Records supplied:

------------------------------

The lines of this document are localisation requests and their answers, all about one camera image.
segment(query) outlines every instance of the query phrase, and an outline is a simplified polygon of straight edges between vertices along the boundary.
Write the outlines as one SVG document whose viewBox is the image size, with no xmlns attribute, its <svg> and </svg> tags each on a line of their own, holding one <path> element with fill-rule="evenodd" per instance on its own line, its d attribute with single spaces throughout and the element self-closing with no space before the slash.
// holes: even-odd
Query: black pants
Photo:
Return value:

------------------------------

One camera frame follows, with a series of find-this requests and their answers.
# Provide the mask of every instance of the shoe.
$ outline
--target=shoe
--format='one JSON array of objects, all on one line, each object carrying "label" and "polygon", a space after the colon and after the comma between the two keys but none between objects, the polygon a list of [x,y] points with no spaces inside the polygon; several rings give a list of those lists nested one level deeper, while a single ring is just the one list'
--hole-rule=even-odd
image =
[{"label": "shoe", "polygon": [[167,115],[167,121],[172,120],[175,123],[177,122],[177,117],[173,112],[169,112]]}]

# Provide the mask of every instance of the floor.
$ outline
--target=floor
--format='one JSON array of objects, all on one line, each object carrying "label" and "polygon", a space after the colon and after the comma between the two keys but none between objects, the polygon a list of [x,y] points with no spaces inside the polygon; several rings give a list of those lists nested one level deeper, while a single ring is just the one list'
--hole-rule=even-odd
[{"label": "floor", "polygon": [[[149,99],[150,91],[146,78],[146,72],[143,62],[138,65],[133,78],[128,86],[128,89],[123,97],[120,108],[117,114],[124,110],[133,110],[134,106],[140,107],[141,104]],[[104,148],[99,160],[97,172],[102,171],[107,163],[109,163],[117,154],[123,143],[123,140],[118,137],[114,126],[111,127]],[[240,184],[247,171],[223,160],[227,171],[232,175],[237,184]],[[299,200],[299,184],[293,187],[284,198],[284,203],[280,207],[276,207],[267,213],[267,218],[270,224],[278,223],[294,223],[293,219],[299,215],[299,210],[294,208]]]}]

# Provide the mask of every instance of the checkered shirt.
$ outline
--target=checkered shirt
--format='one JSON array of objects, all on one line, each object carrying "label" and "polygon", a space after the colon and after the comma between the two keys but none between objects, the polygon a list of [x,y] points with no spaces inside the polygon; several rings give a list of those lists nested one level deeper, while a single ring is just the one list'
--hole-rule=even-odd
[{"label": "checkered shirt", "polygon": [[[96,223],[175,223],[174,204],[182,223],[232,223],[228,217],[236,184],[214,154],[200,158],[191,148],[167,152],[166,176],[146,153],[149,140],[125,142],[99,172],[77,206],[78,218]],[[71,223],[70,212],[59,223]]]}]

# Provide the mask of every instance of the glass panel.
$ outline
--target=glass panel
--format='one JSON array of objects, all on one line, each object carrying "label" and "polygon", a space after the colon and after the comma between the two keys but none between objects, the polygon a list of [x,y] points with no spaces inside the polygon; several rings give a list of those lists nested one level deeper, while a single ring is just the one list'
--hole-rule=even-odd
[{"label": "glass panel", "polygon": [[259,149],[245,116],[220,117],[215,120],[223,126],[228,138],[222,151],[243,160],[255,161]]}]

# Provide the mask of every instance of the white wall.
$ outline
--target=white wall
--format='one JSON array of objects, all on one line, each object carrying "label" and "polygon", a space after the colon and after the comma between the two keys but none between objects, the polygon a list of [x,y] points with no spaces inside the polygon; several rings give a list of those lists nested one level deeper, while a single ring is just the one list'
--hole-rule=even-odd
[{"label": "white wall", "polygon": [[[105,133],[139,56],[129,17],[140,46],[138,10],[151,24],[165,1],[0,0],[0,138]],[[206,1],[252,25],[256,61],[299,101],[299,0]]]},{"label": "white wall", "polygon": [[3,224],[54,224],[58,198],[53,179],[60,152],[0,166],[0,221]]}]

------------------------------

Exercise aim:
Give the count of lines in the records above that hold the string "outlines", and only that count.

Answer to the problem:
2